- [Activity]:
Repeat the lines below exactly as written, please, from the line with "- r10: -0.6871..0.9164" to the line with "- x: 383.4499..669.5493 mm", both lines included, and no others.

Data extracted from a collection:
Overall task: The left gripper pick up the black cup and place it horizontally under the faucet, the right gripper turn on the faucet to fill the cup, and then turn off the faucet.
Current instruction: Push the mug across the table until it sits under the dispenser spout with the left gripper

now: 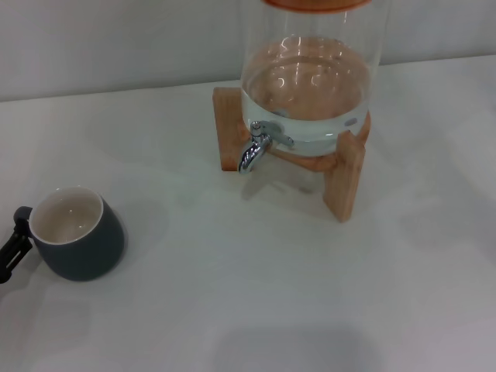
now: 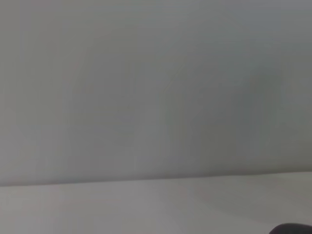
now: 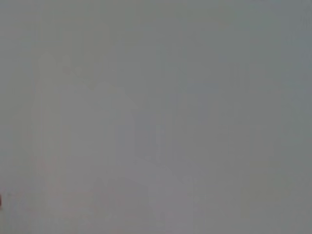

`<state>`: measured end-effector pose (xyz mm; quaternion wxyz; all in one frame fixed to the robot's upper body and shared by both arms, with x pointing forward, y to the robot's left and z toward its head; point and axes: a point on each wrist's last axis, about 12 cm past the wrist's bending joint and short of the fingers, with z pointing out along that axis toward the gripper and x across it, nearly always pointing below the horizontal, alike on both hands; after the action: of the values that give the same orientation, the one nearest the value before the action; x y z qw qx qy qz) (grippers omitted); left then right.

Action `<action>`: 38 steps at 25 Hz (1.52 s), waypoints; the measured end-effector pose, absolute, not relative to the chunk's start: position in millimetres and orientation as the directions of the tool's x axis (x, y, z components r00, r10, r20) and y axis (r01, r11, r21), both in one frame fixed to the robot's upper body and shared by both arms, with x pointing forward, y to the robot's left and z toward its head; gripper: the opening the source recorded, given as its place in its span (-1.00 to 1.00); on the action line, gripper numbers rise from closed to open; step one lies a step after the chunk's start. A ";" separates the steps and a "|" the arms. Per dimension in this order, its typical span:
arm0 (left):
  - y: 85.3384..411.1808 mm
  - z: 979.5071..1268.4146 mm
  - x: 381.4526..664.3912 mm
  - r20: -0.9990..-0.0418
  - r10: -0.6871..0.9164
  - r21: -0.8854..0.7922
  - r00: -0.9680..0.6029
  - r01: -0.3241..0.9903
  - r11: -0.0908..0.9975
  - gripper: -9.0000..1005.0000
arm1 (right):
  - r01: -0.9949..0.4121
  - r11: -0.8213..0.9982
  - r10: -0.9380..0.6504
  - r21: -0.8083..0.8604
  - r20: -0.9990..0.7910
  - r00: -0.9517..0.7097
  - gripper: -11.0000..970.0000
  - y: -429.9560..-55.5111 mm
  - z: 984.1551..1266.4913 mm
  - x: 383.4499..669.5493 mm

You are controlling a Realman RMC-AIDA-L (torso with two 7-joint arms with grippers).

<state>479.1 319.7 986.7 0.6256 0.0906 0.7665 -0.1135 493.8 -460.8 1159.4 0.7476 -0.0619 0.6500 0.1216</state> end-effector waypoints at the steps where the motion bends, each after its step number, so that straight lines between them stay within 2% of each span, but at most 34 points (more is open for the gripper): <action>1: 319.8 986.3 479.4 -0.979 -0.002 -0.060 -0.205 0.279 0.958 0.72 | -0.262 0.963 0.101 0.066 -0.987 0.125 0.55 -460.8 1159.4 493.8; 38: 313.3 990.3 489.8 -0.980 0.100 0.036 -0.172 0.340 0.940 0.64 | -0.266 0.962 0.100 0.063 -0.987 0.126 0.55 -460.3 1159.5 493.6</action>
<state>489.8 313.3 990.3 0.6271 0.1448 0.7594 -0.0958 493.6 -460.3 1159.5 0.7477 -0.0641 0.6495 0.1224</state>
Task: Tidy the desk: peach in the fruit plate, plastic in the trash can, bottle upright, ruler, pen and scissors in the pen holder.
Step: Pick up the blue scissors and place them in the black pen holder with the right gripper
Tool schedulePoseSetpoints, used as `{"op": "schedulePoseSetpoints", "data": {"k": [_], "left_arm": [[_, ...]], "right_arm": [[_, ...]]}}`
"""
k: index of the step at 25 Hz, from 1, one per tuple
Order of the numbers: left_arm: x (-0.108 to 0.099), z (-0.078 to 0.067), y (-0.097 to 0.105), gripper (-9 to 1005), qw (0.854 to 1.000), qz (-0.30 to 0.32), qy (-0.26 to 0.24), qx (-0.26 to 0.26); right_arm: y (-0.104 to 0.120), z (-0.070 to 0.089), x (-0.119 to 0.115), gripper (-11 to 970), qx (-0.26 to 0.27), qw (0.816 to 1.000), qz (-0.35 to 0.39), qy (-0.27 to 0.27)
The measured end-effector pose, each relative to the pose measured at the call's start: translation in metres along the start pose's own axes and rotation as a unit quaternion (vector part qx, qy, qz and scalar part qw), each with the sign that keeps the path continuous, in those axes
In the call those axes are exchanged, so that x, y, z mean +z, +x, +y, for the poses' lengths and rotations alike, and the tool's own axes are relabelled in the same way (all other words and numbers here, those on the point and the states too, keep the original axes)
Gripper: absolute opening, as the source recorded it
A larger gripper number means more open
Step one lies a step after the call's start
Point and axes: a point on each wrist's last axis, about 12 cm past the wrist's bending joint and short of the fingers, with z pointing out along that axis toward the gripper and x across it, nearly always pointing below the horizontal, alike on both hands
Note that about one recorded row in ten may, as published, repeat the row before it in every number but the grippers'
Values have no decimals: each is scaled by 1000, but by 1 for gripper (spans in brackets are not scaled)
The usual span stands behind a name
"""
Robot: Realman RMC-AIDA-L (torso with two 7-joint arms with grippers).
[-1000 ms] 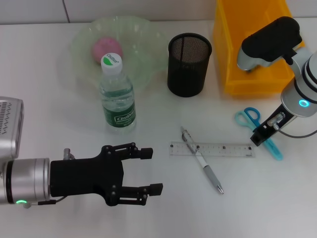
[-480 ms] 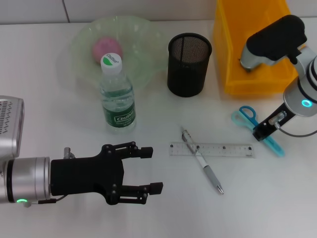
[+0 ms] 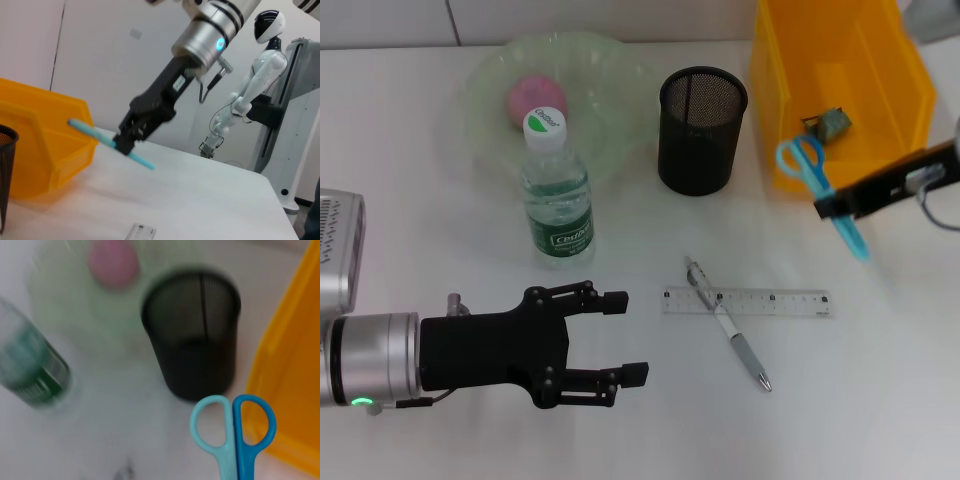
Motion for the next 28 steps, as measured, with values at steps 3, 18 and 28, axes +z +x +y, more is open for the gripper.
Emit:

- [Result of this exercise]:
  - r10: -0.6871..0.9164
  - r21: -0.8854..0.7922
  - r00: -0.9680..0.6029
  - r01: -0.3241..0.9903
  - r11: -0.0908..0.9975
  - gripper: -9.0000..1005.0000
arm1 (right):
  - r01: -0.9949..0.4121
  - r11: -0.8213..0.9982
  - r10: -0.9380..0.6504
  - r21: -0.8083..0.8604
  - r20: -0.9990..0.7910
  - r00: -0.9517..0.7097
  - gripper: -11.0000..970.0000
  - y: -429.9560..-55.5111 mm
  - z: 984.1551..1266.4913 mm
  - x: 383.4499..669.5493 mm

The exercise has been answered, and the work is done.